To test this design, we produced some dummy user data. We injected a lot of monetary transactions into the neo4j database. Doing this created a complex graph of interconnected nodes. Reading the graph by eye would prove very difficult to extract useful information. A snapshot of (some!) of the test data:

InferGPT Data

Say we wanted to sum up the total spending to a single merchant. This is where the datastore agent would come in, one of our question agents. It is capable of generating cypher queries (the querying language for neo4j) from natural language, based on a schema that it has on the graph. Now, we’d be able to ask these sorts of questions, make comparisons between companies and spending, all without knowing how to write a single query ourselves. Below is an example result of such a question:

InferGPT Example

This is great; we have a way to ask natural language questions on a complex data source. But how does this fit in with the grand vision? How will you infer information to make better decisions? The answer is that this is only the first, small step towards the bigger goal. We have shown that it is possible to build a multi-agent chatbot, from scratch, to answer data-driven questions.


There are many more steps to go. Getting the user in the conversation is an exciting area, for example. By asking the user for clarification, we could eliminate unnecessary calls to language models to interpret meaning. Not only this though, but the user could be used for validation. Getting them to confirm the meaning, or a result, could prove valuable.

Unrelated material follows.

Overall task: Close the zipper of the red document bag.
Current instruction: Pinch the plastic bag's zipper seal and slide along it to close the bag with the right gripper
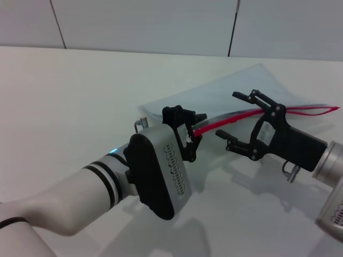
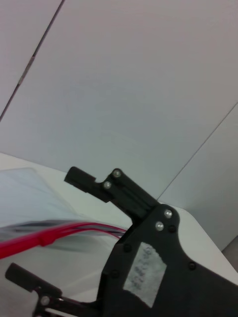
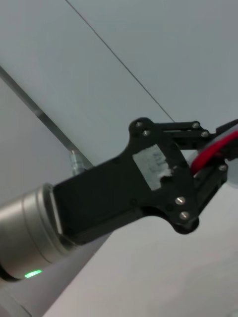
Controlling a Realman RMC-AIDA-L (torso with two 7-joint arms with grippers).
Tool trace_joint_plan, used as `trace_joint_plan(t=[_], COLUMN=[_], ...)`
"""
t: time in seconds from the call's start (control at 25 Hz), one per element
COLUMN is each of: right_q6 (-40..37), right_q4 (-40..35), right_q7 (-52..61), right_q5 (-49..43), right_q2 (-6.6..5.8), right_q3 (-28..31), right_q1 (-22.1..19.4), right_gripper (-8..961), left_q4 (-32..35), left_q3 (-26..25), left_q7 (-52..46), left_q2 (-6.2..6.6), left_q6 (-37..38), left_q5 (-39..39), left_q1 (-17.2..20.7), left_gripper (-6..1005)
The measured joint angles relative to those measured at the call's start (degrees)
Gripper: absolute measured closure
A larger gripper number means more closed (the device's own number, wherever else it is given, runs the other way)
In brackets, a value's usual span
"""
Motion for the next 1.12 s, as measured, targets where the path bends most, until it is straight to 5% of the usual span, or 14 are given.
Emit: trace_joint_plan(t=[0.56,0.76,1.12], right_q6=[1.7,3.8,4.1], right_q4=[0.6,1.8,2.1], right_q7=[-2.8,-4.5,-5.4], right_q5=[0.0,0.0,-0.1], right_q2=[-0.02,-0.02,-0.02], right_q3=[0.4,0.3,0.1], right_q1=[0.0,0.2,0.3], right_gripper=[256,497,748], left_q4=[0.0,0.0,-0.1], left_q3=[0.0,0.0,0.0], left_q7=[0.0,0.1,0.1], left_q2=[0.04,0.04,0.04], left_q6=[0.0,0.2,0.4], left_q5=[0.1,0.1,0.0], left_q1=[0.1,0.0,0.0], left_gripper=[944,945,945])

On the other hand, the area of creating agents is interesting. Manually expanding the available agents would increase the capabilities of the chatbot. But allowing the chatbot itself to create its own agents would vastly improve its abilities. The inspiration for this comes from a recent whitepaper where a team built a bot that could play Minecraft by building its own set of skills.

Sustainability in software is a big topic too. We’re developing this multi agent system, but what impact does it have on the environment? More monitoring would need to be put in place to help answer this question.

I hope I’ve given you a flavour of what is going on with InferGPT, and that It is possible to build a full stack application that involves an LLM from scratch. InferGPT is (at the time of writing!) an ongoing project, so watch this space.